▶ [Brief]
Repeat the whole listing exactly as written.

▶ [Data provided]
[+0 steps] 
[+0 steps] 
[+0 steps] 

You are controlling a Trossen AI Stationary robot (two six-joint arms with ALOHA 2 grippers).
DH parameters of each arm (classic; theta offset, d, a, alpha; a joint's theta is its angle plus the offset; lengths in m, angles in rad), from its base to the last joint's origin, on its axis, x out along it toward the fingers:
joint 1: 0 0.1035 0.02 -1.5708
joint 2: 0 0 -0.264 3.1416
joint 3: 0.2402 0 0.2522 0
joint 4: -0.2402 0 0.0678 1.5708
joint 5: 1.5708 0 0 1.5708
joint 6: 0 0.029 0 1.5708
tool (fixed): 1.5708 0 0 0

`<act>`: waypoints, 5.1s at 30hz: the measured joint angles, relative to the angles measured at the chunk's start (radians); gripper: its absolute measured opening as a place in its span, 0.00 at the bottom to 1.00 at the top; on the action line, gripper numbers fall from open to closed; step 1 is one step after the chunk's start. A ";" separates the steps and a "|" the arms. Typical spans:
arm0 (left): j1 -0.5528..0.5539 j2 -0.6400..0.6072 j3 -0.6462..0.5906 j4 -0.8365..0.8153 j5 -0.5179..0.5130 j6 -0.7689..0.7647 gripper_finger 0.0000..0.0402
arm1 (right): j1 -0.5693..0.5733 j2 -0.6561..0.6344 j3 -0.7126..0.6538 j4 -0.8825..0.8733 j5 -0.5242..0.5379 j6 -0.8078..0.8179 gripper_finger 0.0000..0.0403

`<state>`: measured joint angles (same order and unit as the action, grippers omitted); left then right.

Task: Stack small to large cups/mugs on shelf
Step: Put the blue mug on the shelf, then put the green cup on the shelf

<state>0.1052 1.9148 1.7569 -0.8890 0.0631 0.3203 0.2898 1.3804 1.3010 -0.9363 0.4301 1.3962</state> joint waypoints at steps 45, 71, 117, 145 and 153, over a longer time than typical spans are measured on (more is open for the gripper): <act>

▶ [Output of the exercise]
[+0 steps] 
[+0 steps] 
[+0 steps] 

You are controlling a Trossen AI Stationary robot (two six-joint arms with ALOHA 2 grippers).
DH parameters of each arm (classic; theta offset, d, a, alpha; a joint's theta is its angle plus the offset; lengths in m, angles in rad), from its base to the last joint's origin, on its axis, x out along it toward the fingers:
joint 1: 0 0.1035 0.02 -1.5708
joint 2: 0 0 -0.264 3.1416
joint 3: 0.2402 0 0.2522 0
joint 4: -0.2402 0 0.0678 1.5708
joint 5: 1.5708 0 0 1.5708
joint 6: 0 0.029 0 1.5708
tool (fixed): 1.5708 0 0 0

`<act>`: waypoints, 5.1s at 30hz: the measured joint angles, relative to the angles measured at the chunk's start (radians); gripper: its absolute measured opening as a place in its span, 0.00 at the bottom to 1.00 at the top; on the action line, gripper numbers fall from open to closed; step 1 is one step after the chunk's start. A ";" separates the steps and a "|" the arms. Typical spans:
arm0 (left): j1 -0.5528..0.5539 j2 -0.6400..0.6072 j3 -0.6462..0.5906 j4 -0.8365..0.8153 j5 -0.5179..0.5130 j6 -0.7689..0.7647 gripper_finger 0.0000..0.0402
arm1 (right): j1 -0.5693..0.5733 j2 -0.6561..0.6344 j3 -0.7126..0.6538 j4 -0.8825..0.8733 j5 -0.5242..0.5379 j6 -0.8078..0.8179 gripper_finger 0.0000..0.0403

`<state>`: measured joint angles (same order and unit as the action, grippers omitted); left then right.

Task: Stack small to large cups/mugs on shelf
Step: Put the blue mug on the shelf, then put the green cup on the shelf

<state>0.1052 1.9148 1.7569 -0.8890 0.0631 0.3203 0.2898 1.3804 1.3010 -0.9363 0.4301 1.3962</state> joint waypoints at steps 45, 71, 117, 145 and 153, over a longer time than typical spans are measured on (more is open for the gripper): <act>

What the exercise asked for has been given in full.